Last week's massive exposure at insurance giant Anthem of 80 million individuals' unencrypted records has shifted national attention to data encryption as a possible defense against hackers. But new revelations about the Anthem incident should prompt healthcare information technology administrators to be thinking beyond encryption when it comes to cybersecurity procedures.
Staffers who unwittingly give out or are careless with access information are often the weakest link in the cyber-defense plan at any healthcare organization.
Chinese hackers got into Anthem's network by snatching vital access data from at least one computer system administrator, according to Anthem, and possibly as many as five system administrators, according to an Associated Press report.
By obtaining a system administrator's credentials, hackers could have made encryption of data useless as a data shield, said Ken Westin, senior security analyst with Tripwire, a Portland, Ore.-based data security firm. “If I have administrator-level credentials, if I have those keys, I'm going to be able to decrypt that data pretty quickly,” he explained.
But that's not to say there is no role for encryption in an organization's data security armory. Of healthcare breaches involving more than 500 individuals' records since September 2009, 52% of the incidents were attributed to theft, 8% to loss of storage media, such as a laptop computer or thumb drive, and 4% to improper disposal, all potentially addressed by encryption, according to a list maintained by the Office for Civil Rights at HHS.
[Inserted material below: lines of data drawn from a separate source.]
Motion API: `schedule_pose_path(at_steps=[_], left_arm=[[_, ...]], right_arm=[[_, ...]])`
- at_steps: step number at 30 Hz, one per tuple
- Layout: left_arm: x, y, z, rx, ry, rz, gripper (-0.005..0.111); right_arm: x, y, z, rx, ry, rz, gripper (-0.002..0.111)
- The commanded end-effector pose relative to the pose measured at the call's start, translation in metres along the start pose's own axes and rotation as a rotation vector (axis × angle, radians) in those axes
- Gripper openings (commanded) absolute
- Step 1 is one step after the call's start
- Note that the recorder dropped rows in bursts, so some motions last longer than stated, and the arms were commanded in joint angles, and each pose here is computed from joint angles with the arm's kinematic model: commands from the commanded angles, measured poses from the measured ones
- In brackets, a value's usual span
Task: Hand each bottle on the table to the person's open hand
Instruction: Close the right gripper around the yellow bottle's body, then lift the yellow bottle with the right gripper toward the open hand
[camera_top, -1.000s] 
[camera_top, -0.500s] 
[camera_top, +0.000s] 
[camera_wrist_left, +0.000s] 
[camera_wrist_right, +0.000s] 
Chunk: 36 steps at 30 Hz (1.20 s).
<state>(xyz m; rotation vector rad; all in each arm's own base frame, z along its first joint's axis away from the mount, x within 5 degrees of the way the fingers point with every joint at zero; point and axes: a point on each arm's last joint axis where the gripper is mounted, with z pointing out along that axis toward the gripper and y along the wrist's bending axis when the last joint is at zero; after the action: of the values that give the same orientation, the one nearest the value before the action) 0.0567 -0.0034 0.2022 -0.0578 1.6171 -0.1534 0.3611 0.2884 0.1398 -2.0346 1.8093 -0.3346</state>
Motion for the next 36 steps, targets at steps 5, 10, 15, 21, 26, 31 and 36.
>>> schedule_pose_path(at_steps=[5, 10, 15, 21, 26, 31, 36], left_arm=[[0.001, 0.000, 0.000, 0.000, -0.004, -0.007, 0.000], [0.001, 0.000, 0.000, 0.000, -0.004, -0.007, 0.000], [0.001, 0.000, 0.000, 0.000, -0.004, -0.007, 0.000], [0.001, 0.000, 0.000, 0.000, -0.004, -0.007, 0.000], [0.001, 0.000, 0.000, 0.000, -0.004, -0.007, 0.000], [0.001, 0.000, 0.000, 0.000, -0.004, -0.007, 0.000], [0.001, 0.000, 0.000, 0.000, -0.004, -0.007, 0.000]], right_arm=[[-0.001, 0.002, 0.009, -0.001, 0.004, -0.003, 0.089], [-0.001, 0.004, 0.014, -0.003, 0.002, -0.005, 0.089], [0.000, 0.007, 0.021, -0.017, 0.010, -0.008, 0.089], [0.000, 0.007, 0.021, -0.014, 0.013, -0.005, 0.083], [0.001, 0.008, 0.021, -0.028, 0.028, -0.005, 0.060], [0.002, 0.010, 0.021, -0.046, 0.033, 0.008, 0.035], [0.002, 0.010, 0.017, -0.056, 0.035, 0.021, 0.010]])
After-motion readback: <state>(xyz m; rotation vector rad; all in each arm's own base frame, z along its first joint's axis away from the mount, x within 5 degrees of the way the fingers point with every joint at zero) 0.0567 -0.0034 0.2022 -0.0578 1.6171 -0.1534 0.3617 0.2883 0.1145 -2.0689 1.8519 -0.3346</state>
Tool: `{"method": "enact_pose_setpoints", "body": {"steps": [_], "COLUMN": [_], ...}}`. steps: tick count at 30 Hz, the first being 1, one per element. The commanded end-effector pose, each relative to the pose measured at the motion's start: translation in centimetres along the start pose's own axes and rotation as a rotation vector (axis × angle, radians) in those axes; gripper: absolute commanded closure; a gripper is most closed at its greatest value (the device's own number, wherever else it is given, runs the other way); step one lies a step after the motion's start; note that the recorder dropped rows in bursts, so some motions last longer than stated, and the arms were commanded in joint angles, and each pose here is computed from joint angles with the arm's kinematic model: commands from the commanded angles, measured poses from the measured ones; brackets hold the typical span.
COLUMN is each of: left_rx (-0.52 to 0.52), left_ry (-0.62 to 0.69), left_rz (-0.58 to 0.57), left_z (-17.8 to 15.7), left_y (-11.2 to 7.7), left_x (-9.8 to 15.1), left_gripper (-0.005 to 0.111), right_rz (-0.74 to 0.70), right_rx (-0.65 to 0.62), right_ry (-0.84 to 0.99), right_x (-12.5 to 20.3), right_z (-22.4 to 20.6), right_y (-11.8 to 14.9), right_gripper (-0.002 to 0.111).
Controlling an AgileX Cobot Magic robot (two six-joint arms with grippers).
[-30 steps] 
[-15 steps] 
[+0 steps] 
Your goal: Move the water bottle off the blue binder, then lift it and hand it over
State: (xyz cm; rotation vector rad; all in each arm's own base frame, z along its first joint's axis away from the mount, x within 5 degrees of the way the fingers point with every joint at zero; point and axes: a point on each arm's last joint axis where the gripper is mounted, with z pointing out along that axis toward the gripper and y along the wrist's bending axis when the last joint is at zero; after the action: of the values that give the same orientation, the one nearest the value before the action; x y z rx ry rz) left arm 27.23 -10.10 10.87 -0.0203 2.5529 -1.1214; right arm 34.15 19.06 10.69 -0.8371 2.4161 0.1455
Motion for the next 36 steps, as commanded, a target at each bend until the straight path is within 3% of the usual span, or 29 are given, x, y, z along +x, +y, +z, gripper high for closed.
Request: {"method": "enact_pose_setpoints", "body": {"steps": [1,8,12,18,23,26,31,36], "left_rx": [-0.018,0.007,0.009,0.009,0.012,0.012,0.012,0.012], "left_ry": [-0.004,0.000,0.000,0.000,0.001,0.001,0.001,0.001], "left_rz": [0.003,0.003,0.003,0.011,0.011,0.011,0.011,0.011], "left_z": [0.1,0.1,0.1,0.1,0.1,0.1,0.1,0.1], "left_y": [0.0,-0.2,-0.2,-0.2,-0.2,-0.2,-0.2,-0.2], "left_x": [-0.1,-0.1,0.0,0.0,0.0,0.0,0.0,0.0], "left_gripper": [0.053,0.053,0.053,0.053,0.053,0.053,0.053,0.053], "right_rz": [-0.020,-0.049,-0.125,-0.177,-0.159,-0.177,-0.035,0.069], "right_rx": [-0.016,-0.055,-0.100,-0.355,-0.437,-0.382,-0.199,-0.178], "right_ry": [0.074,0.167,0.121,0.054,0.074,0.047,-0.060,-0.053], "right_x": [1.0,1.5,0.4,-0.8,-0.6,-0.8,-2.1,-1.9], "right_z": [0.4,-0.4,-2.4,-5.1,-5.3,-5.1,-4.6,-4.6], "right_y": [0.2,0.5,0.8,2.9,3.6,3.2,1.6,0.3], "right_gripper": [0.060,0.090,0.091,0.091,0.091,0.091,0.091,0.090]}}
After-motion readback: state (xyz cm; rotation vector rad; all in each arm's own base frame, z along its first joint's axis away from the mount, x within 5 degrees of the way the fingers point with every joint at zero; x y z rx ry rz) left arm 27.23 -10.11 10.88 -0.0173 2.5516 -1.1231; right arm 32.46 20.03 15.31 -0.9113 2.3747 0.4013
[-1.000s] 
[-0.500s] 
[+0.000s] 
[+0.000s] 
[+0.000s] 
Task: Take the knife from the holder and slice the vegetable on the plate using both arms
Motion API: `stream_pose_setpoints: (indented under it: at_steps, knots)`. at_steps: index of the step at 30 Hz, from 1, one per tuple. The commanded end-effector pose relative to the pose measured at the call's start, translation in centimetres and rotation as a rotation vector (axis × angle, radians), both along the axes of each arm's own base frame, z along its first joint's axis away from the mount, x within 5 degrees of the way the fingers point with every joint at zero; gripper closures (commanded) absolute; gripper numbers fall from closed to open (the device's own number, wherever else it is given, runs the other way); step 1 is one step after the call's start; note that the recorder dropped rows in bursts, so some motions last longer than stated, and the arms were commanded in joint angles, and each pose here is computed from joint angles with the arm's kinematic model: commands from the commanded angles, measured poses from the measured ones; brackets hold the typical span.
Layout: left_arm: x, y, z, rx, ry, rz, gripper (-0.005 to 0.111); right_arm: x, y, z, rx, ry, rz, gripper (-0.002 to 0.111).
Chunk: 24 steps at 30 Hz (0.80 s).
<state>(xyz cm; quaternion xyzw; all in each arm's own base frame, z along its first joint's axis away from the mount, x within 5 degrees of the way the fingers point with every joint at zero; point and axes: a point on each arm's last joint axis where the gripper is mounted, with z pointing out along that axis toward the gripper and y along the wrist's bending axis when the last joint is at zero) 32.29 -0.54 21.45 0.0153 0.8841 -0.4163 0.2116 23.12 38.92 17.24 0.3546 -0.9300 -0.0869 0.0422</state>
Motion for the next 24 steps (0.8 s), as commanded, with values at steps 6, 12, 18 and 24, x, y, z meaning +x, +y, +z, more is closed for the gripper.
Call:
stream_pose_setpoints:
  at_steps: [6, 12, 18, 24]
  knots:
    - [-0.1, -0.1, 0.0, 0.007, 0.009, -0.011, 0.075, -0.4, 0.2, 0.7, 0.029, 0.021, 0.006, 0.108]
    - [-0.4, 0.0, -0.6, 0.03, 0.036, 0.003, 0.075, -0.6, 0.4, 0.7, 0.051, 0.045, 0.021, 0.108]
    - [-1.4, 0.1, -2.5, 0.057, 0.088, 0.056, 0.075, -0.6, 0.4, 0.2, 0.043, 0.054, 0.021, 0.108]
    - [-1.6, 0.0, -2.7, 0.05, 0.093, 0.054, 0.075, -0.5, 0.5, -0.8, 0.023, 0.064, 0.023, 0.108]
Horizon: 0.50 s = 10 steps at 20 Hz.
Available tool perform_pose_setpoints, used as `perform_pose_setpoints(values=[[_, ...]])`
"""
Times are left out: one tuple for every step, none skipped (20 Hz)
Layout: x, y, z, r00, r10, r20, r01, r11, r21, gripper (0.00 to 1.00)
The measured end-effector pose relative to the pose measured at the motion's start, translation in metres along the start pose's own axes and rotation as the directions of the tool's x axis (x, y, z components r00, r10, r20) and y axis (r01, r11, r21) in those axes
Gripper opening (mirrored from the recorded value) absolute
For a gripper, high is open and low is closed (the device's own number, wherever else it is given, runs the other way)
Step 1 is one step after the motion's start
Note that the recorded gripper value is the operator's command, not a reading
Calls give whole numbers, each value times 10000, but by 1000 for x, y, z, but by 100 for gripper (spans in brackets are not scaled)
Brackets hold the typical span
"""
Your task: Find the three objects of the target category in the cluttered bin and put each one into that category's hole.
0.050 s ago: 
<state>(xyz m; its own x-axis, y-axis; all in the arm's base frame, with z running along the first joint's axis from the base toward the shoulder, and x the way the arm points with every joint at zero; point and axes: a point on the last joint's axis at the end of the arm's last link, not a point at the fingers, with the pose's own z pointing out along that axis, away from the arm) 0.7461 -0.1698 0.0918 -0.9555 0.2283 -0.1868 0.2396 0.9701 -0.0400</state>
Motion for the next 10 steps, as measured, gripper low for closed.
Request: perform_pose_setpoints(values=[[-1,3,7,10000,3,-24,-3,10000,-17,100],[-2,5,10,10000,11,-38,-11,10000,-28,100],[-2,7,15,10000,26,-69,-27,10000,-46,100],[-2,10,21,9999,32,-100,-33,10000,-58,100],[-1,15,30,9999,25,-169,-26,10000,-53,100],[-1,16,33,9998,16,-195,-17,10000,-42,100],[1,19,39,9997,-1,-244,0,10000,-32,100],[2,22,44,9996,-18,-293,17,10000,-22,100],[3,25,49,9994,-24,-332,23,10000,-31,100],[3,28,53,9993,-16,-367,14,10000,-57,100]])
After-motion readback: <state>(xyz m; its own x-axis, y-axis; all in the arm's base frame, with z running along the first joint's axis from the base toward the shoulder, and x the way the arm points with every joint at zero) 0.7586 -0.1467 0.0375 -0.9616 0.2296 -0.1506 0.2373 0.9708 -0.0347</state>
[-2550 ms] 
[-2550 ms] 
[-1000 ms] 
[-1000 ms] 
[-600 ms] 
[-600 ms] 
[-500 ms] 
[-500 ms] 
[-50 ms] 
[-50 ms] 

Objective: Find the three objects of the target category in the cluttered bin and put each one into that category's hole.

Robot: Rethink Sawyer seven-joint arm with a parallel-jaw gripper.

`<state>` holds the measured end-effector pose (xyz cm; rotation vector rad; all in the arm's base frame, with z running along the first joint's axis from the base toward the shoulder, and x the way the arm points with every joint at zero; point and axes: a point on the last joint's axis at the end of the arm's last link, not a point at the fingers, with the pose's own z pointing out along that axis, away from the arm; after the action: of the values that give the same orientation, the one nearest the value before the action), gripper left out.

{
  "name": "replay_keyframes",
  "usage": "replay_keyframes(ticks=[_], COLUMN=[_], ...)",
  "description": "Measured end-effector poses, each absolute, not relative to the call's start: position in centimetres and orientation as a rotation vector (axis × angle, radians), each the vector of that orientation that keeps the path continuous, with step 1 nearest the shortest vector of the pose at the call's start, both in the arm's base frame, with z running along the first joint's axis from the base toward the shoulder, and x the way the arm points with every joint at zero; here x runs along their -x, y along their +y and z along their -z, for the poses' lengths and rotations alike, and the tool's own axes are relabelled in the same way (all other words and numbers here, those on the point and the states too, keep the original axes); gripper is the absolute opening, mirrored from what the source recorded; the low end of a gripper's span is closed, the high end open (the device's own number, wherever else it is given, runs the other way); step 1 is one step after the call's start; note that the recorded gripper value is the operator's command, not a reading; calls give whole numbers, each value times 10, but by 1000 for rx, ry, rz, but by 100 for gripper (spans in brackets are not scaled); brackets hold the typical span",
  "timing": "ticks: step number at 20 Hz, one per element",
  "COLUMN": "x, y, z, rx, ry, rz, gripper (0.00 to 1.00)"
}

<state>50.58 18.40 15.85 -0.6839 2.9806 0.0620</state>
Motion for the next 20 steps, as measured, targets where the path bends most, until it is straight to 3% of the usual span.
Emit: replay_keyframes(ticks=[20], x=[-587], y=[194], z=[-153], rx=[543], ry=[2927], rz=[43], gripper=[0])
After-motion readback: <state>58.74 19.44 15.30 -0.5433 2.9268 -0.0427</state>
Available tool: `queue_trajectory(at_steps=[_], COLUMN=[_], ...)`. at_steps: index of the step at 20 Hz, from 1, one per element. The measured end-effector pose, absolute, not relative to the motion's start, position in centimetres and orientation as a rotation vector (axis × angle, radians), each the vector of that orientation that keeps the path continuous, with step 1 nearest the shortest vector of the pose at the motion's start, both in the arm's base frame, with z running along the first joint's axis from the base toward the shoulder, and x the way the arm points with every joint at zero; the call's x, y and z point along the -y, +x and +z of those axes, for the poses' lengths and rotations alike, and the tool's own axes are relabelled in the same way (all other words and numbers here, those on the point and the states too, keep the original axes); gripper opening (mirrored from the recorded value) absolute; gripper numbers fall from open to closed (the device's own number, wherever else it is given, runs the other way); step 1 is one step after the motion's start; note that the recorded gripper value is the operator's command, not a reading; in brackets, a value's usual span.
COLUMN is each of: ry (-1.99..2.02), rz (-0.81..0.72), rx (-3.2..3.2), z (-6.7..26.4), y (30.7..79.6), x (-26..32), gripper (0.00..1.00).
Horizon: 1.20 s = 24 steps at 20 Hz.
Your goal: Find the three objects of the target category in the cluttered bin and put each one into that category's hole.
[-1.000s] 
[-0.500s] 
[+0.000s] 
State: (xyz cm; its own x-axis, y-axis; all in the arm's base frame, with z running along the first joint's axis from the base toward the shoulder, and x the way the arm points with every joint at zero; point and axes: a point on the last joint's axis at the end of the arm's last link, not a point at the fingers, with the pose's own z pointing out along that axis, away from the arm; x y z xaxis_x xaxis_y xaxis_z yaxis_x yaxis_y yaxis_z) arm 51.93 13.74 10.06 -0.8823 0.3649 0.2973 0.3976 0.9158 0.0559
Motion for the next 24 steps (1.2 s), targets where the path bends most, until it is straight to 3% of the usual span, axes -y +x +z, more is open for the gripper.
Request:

In the provisions on healthcare data breaches in the 2009 American Recovery and Reinvestment Act and subsequent rule-making, providers are given a safe harbor from the law's breach notification provisions if the data that's stolen, lost or misplaced has been encrypted to the specifications of the National Institute of Standards and Technology.
“Encryption should be on the list” of counter-measures put in place to deter hacking, said Rich Mogull, founder and CEO of Securosis, a cybersecurity research firm.
But also, “hire a chief information security officer and put them in a position of power where they could actually affect the decisions made. To be honest, I've spoken to relatively few healthcare organizations that even have security professionals in positions where they can help organizations make decisions,” Mogull said.
A chief security officer can oversee staff training to combat what's known in hacker circles as social engineering—manipulating an employee to unwittingly give out a password or other access information to a data system, for example.
“The next step is to fund it,” Mogull said. “Organizations need to be spending at least 7% of their IT budgets to see any improvement.”
According to an industry survey released last year by the Healthcare Information and Management Systems Society, spending on security averaged about 3% of healthcare organizations' IT budgets, up slightly from an earlier survey.
“They also have to make security a priority in making their buying decisions” of products other than security systems, such as medical devices, Mogull said.
“There is no silver bullet,” not even encryption, Westin said.